I have two questions. When is it anticipated that applications can begin, and can the Minister confirm that it is still the Government’s intention to use some of the largely unspent £40 million Chagos support fund to help Chagossians settle here, and to help those already here who have welfare needs?

As well as the Government, I thank noble Lords from all Benches who gave such strong support to the amendment, and in particular those on the Government Benches, as I am sure their passionate support was key to encouraging the Government to think again. I thank the APPG on the Chagos Islands for helping to build that support. I also pay tribute to Henry Smith MP, who has long championed this cause in the Commons, and to the late and much-missed Lord Avebury, who first raised the issue in your Lordships’ House over a decade ago. His work to remove this and other citizenship injustices has been energetically continued by the BOT Citizenship campaign, especially David Varney and Trent L Miller.

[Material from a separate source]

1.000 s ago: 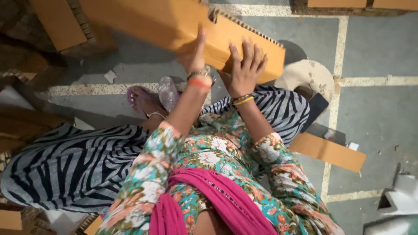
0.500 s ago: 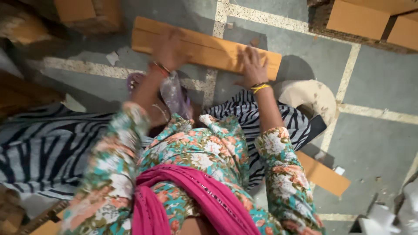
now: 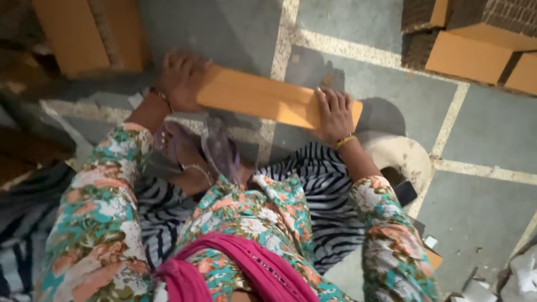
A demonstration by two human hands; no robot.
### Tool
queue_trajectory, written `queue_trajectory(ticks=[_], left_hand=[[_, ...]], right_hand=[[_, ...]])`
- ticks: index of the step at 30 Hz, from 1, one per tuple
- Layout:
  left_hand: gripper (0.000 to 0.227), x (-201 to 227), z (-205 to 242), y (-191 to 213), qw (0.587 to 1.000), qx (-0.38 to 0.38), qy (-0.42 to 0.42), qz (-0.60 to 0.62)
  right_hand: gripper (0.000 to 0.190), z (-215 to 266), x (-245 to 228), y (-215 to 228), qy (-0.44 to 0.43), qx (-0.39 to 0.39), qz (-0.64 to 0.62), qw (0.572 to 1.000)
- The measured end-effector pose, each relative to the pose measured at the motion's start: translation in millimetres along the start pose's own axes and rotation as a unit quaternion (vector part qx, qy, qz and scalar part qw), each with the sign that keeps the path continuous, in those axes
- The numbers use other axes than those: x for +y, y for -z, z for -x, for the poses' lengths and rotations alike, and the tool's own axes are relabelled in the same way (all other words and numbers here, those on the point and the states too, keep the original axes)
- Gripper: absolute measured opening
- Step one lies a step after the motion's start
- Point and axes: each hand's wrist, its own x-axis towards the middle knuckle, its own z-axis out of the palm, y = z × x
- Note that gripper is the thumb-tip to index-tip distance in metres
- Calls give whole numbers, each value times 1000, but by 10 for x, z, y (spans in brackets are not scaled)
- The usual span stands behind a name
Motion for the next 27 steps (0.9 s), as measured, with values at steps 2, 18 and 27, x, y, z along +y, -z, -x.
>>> queue_trajectory(ticks=[2,18,27], left_hand=[[115,-9,-61,112,1000,-5,-6,11],[118,96,8,286,995,-4,23,98],[124,619,-492,130,989,-116,19,95]], right_hand=[[115,-46,30,31,5,8,13,1000],[117,0,-142,15,-17,-12,-14,1000],[123,-638,-790,-369,29,-8,42,999]])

Last but not least, I pay tribute to the Chagossians themselves, who have helped to spearhead the campaign, in particular Rosy Leveque and Chagossian Voices. The joy felt as a result of the government concession is summed up well in an email sent to me and Henry Smith from a Chagossian on Mauritius, who is longing to be reunited with his family in the UK. I will quote briefly a few lines:

“I am writing to you simply to say that words are not enough to express how thankful and grateful I am. I can’t stop crying with joy and happiness, and trust me when I say that many Chagossians in Mauritius and Seychelles are also overjoyed and overwhelmed by this result. Many of us have been keeping our grandparents’ birth certificates in a folder waiting for this day to come.”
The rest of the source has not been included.